### WHAT TO PRODUCE
Once you reach the line containing "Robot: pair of" in the data below, restate each line word for word up to and including the one containing "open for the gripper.".

*** Begin section ***

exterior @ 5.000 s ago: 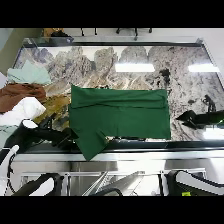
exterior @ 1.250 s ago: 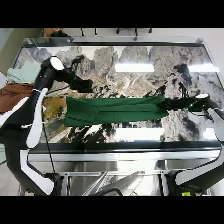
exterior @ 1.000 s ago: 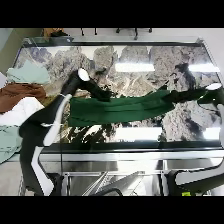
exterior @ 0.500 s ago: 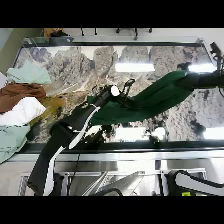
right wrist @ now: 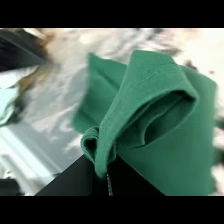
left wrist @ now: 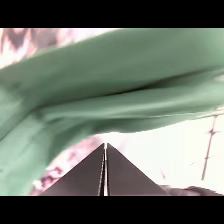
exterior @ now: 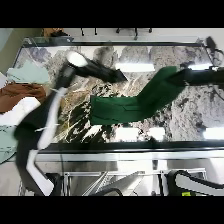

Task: Fold the shirts.

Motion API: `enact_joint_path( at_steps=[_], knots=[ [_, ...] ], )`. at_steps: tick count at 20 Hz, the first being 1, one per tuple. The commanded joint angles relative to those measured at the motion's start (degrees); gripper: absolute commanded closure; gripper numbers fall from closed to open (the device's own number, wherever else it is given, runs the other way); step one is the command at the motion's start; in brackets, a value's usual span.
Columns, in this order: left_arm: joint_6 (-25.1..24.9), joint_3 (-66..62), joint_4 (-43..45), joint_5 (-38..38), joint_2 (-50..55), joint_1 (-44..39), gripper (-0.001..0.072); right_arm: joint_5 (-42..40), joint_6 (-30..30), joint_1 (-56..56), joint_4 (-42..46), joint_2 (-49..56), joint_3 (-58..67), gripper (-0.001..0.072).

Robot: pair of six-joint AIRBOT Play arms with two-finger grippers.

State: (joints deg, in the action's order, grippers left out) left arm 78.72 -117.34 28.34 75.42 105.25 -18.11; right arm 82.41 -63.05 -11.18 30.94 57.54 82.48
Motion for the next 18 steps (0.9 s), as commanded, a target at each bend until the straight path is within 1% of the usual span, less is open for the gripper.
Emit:
enact_joint_path(
  at_steps=[1, 3, 4, 5, 6, 7, 8, 9, 10, 11, 13, 14, 15, 16, 17, 18],
  knots=[
    [-1.16, -0.11, -6.45, 8.63, -12.92, 12.61, 0.0693, -11.32, -0.17, 15.89, -1.40, 5.29, -0.07, 0.0687],
    [-1.16, 0.22, -6.47, 11.17, -18.03, 17.99, 0.0693, -19.67, 0.31, 27.08, -1.40, 11.41, -0.07, 0.0686],
    [-1.18, 1.22, -6.47, 11.96, -20.31, 20.09, 0.0693, -24.85, 1.49, 32.39, -1.44, 15.19, -0.07, 0.0684],
    [-1.62, 2.93, -6.45, 12.52, -22.77, 21.97, 0.0693, -30.75, 3.76, 37.00, -1.44, 18.84, -0.07, 0.0647],
    [-2.86, 4.98, -6.45, 12.79, -24.94, 23.41, 0.0693, -37.86, 5.35, 41.42, -2.05, 22.67, -0.04, 0.0481],
    [-4.20, 7.58, -6.43, 12.74, -27.30, 24.83, 0.0693, -43.21, 7.02, 44.63, -4.63, 25.53, 0.04, 0.0332],
    [-5.35, 10.14, -6.43, 12.61, -29.42, 26.10, 0.0693, -46.16, 11.02, 46.93, -8.41, 27.21, 0.35, 0.0309],
    [-6.01, 12.48, -6.43, 12.48, -31.21, 27.19, 0.0693, -46.49, 14.58, 47.76, -11.52, 27.45, 0.70, 0.0309],
    [-6.97, 14.82, -6.45, 12.48, -32.94, 28.24, 0.0693, -45.09, 15.28, 47.47, -12.68, 26.56, 1.16, 0.0309],
    [-8.09, 16.90, -6.45, 12.35, -34.45, 29.33, 0.0693, -43.23, 15.15, 46.12, -11.61, 24.50, 1.31, 0.0310],
    [-8.94, 20.74, -6.45, 11.37, -36.83, 31.98, 0.0693, -38.86, 12.72, 41.35, -8.50, 19.82, 1.31, 0.0310],
    [-9.22, 22.47, -6.45, 10.93, -37.73, 33.31, 0.0693, -36.74, 10.47, 37.97, -5.35, 17.22, 1.31, 0.0310],
    [-9.42, 23.82, -6.45, 10.97, -38.36, 34.49, 0.0693, -34.58, 6.99, 34.14, -1.33, 14.75, 1.31, 0.0309],
    [-9.46, 25.05, -6.45, 11.21, -38.95, 35.82, 0.0693, -32.24, 3.17, 30.29, 3.28, 12.76, 1.31, 0.0274],
    [-9.49, 26.29, -6.47, 11.34, -39.54, 37.00, 0.0693, -29.11, -1.84, 26.05, 9.18, 11.10, 1.31, 0.0150],
    [-9.60, 27.47, -6.49, 11.34, -40.15, 37.90, 0.0693, -25.42, -6.73, 22.25, 14.97, 10.16, 1.31, 0.0106]
  ],
)
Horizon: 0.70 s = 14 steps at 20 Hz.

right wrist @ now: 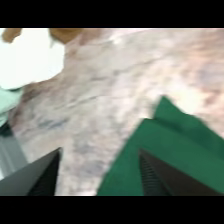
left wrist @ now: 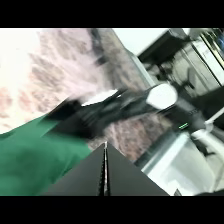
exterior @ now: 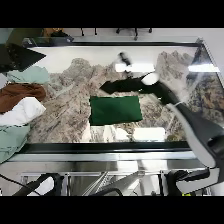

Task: Fold the shirts.

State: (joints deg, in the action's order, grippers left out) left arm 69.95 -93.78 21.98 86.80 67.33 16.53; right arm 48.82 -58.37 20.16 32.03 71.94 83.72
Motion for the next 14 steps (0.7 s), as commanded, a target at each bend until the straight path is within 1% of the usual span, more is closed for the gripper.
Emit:
enact_joint_path(
  at_steps=[1, 2, 3, 5, 7, 11, 14],
  knots=[
    [-1.49, 4.96, -0.13, 0.09, -2.80, 4.02, 0.0693, 13.07, -15.58, -12.90, 19.39, -4.44, 0.04, 0.0104],
    [-1.86, 5.84, -0.11, 0.35, -3.30, 4.74, 0.0693, 17.14, -17.25, -15.74, 23.02, -4.13, -0.42, 0.0104],
    [-2.01, 6.36, -0.11, 0.74, -3.54, 5.33, 0.0693, 19.85, -17.51, -18.25, 25.09, -3.65, -1.90, 0.0104],
    [-1.99, 6.43, -0.09, 1.84, -3.50, 6.03, 0.0693, 20.50, -16.48, -21.46, 25.38, -2.05, -5.84, 0.0104],
    [-1.99, 6.43, -0.09, 1.88, -3.50, 5.99, 0.0693, 20.17, -14.69, -22.12, 25.05, 1.11, -8.35, 0.0104],
    [-1.97, 6.43, -0.11, 1.84, -3.50, 5.99, 0.0693, 20.00, -9.38, -21.03, 17.05, 9.70, -8.85, 0.0103],
    [-1.97, 6.43, -0.09, 1.70, -3.50, 5.95, 0.0693, 20.48, -5.05, -19.80, 10.03, 14.03, -8.85, 0.0104]
  ],
)
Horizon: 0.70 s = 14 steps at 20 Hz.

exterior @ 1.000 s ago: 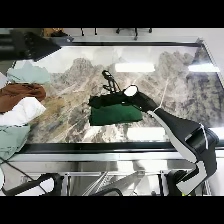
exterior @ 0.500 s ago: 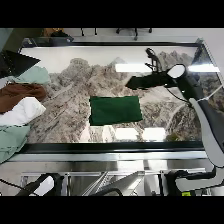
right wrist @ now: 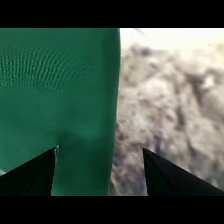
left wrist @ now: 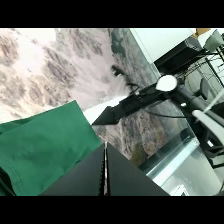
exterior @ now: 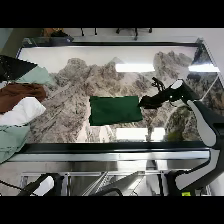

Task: Fold the shirts.

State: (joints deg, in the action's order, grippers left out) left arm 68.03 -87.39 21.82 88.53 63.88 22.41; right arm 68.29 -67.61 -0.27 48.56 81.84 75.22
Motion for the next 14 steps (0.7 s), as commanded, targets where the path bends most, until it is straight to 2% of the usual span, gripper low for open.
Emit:
enact_joint_path(
  at_steps=[1, 3, 4, 5, 6, 7, 10, 14],
  knots=[
    [-0.04, 0.04, 0.07, -0.02, -0.04, 0.07, 0.0693, 0.94, 5.68, 1.18, -8.61, 4.57, -0.33, 0.0105],
    [-0.04, 0.04, 0.09, -0.04, -0.04, 0.07, 0.0693, -0.22, 7.34, 2.25, -10.45, 4.61, -0.24, 0.0114],
    [-0.04, 0.04, 0.07, -0.04, -0.04, 0.07, 0.0693, -0.72, 7.50, 2.34, -10.47, 4.61, -0.24, 0.0214],
    [-0.04, 0.04, 0.07, -0.04, -0.04, 0.07, 0.0693, -0.74, 7.63, 2.29, -10.49, 4.59, -0.24, 0.0474],
    [-0.04, 0.04, 0.07, 0.00, -0.04, 0.07, 0.0693, -0.72, 8.41, 2.14, -11.08, 4.46, -0.24, 0.0657],
    [-0.04, 0.04, 0.07, 0.00, -0.04, 0.07, 0.0693, -0.83, 8.59, 1.95, -11.34, 3.85, -0.24, 0.0686],
    [-0.02, 0.04, 0.07, -0.02, -0.04, 0.07, 0.0693, -1.99, 8.33, -1.68, -11.06, -0.72, -0.13, 0.0688],
    [-0.07, 0.04, 0.09, 0.00, -0.04, 0.07, 0.0693, -5.09, 1.66, -18.36, -7.30, -8.50, -0.13, 0.0688]
  ],
)
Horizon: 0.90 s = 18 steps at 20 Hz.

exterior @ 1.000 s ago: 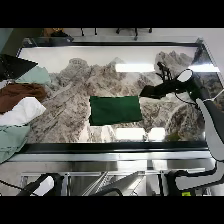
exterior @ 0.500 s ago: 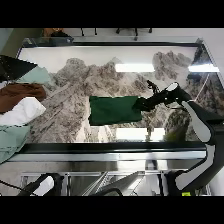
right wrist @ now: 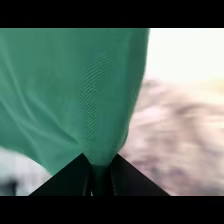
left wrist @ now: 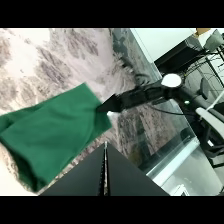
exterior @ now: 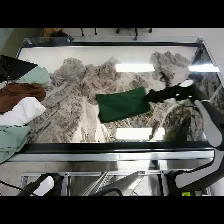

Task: Fold the shirts.

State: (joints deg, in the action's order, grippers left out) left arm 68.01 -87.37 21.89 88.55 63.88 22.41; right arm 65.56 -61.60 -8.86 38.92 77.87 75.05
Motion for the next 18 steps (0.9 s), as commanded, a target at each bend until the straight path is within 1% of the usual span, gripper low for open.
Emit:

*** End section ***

### TASK RESPONSE
Robot: pair of six-joint AIRBOT Play arms with two-finger grippers.

State: (joints deg, in the action's order, grippers left out) left arm 78.72 -117.34 28.34 75.42 105.25 -18.11; right arm 82.41 -63.05 -11.18 30.94 57.54 82.48
Motion for the next 18 steps (0.9 s), as commanded, a target at each bend until the straight path is within 1% of the usual span, less is open for the gripper.

Work on this exercise is now finished.